**What needs to be done**. Return, from the listing below, every line that includes "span".

**Provided material**.
-- -- --

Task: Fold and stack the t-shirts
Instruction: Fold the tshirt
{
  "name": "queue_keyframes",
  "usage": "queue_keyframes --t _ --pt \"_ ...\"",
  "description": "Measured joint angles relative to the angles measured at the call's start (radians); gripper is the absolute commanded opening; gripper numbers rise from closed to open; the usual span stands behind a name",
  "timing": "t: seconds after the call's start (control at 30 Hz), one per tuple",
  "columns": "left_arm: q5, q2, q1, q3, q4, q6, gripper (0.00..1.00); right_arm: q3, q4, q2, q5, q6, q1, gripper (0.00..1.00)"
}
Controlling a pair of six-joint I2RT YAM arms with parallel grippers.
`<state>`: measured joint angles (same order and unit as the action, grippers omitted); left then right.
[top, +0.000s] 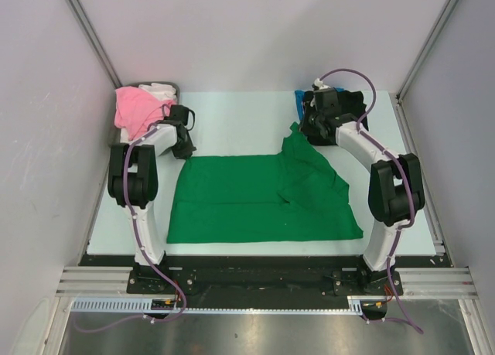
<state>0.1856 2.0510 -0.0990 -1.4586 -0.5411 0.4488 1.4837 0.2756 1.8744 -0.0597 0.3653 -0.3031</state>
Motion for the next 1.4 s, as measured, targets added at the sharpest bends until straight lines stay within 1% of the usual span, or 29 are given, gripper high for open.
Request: queue_keyframes --t 0.33,0.67,0.9,1.13,1.4 --pt "-0.01 -0.024 0.0 0.01 -0.013 -0.005 0.0 -0.032 0.041 -0.107 0.022 0.0 0.042 0.0" --pt "-0.006 -0.2 0.0 0.113 -0.047 0.006 0.0 -0.132 0.096 -0.266 0.06 -0.003 0.055 0.0" --pt "0.009 -0.307 0.0 0.248 -0.068 0.05 0.0 -0.24 0.144 -0.395 0.108 -0.008 0.057 0.0" --pt "0.024 -0.499 0.0 0.452 -0.072 0.112 0.0 -0.402 0.188 -0.592 0.15 -0.003 0.056 0.0" --pt "0.031 -0.698 -0.018 0.559 -0.08 0.143 0.0 -0.57 0.261 -0.761 0.175 0.029 0.035 0.0"
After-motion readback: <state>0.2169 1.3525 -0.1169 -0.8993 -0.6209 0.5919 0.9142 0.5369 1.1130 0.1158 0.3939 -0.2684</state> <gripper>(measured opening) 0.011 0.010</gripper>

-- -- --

**Your solution**.
  "description": "Measured joint angles relative to the angles measured at the call's start (radians); gripper is the absolute commanded opening; gripper numbers rise from closed to open; the usual span stands behind a name",
Motion for the next 1.4 s, as measured, targets added at the sharpest bends until straight lines stay within 1% of the usual span, or 29 are given, gripper high for open.

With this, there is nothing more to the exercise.